Make 5G signaling your top network priority
It’s widely expected that 5G will bring immense benefits to Communication Service Providers, with many new service opportunities. To make the most of this potential, the 5G core architecture has significantly changed from its 3G and 4G predecessors. Network functions have been largely disaggregated, moving from a small number of monolithic black boxes to many smaller microservices cooperating in a service-based architecture.
The approach for how these microservices co-ordinate with one another – known as signaling – becomes supremely important. Get the signaling right and a CSP can enjoy top-class performance and a highly reliable network. Get it wrong, and the result could be bottlenecks, low performance and even an outage across the whole network.
Further complicating the picture is the trend toward cloud deployment of these networks. The 5G architecture was designed with cloud principles in mind by the standards organizations. This introduces new challenges for signaling.
Don’t treat signaling as an add on
Signaling is so important that CSPs need to treat it as a fundamental part of their initial network design. The signaling strategy defines how important elements for the service-based architecture interact. This can’t be separated from the 5G core design – it needs to be integrated into the network from the start.
While it is possible to connect network functions to one another without an up-front signaling strategy, the result is increased costs. If the signaling design is implemented from the very beginning, only a single integration is needed. But trying to add a signaling overlay at a later stage results in an exponentially more complex integration, and a higher total deployment cost.
More importantly, signaling provides observability that is essential to the deployment itself, aiding in the rollout and operations of the network. During network rollout, the signaling component facilitates integration efforts and smooths over compatibility problems between elements. Later, while operating the network, it allows the monitoring of traffic statistics, network performance, and failure and success rates.
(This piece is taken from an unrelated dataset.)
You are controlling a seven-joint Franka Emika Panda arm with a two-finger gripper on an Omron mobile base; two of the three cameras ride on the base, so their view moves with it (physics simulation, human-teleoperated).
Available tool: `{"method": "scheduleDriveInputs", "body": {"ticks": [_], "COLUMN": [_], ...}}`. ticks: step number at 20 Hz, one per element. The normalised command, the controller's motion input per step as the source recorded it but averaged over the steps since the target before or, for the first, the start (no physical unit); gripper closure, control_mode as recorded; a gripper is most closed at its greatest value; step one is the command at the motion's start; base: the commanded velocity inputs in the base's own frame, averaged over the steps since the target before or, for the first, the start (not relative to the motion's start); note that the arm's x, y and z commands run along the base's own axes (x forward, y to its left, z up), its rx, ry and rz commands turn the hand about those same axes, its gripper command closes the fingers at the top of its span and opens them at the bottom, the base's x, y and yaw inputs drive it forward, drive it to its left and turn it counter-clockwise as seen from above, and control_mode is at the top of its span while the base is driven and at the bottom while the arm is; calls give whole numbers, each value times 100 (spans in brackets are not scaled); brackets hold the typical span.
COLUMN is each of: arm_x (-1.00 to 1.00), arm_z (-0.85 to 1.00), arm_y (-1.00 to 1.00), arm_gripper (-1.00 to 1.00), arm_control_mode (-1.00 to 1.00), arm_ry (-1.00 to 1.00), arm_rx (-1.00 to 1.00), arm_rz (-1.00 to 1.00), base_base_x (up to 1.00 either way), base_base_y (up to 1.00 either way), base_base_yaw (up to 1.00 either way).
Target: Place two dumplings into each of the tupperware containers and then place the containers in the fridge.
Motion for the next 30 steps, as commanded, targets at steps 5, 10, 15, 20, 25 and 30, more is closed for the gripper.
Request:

Signaling also aids risk mitigation during failures and overload conditions. When signaling is included in the design from the start, the overall deployment proceeds more smoothly and the network operation is improved.
Three signaling ‘must haves’
Network architecture requires a series of tradeoffs, so it’s critical to know what requirements are important. When planning a 5G signaling architecture, CSPs will want to bear these in mind – Flexibility, Performance and Cloud-native design.
The signaling solution must have the flexibility to observe and control all parts of a 5G core network. It must provide observability of core network functions in a vendor agnostic way. The CSP must also be able to fine tune operations and address any problems that arise, and since these cannot be predicted in advance, the signaling system must have a very flexible message filtering system.
When it comes to performance, one of the essentials is low latency combined with high throughput, whichever service is being provided. The signaling must also be scalable, up or down, to deal with changes in traffic and network elasticity in cloud deployments. Further, that agile message filtering system mentioned above must not impact performance – it needs to work at line rates.
Being Cloud-native is another vital characteristic. Signaling must be software based, designed to cloud-native principles, and be able to use web-scale IT infrastructure – regardless of the underlying cloud implementation. Much of the benefit 5G brings comes from web-scale design patterns, such as service-based architecture – so without a cloud-native design, the signaling system will struggle to realize the benefits of 5G.
5G signaling made easy
Whatever network strategy a CSP is following, deploying the solution at the very start of their 5G project gains numerous benefits. These include the ability to fine tune the signaling to meet the needs of each service, faster integration with the core, lower risk of network outage, simplified network operations, and an overall lower total cost of ownership.
Nokia Cloud Signaling Director (CSD) meets these needs, functioning as the SCP, BSF, and SEPP in the 5G core architecture. It supports all standard signaling models, as well as non-standard choices. Nokia’s Agile Rules Technology (A.R.T.) rules engine provides the most flexible, highly performant rules engine in the industry, filtering and modifying messages at line rate. CSD provides a single point for tracing and probing, working with both Nokia and 3rd party vendor elements. And the CSD’s unique forwarding approach delivers high throughput and low latency – regardless of the end user service mix.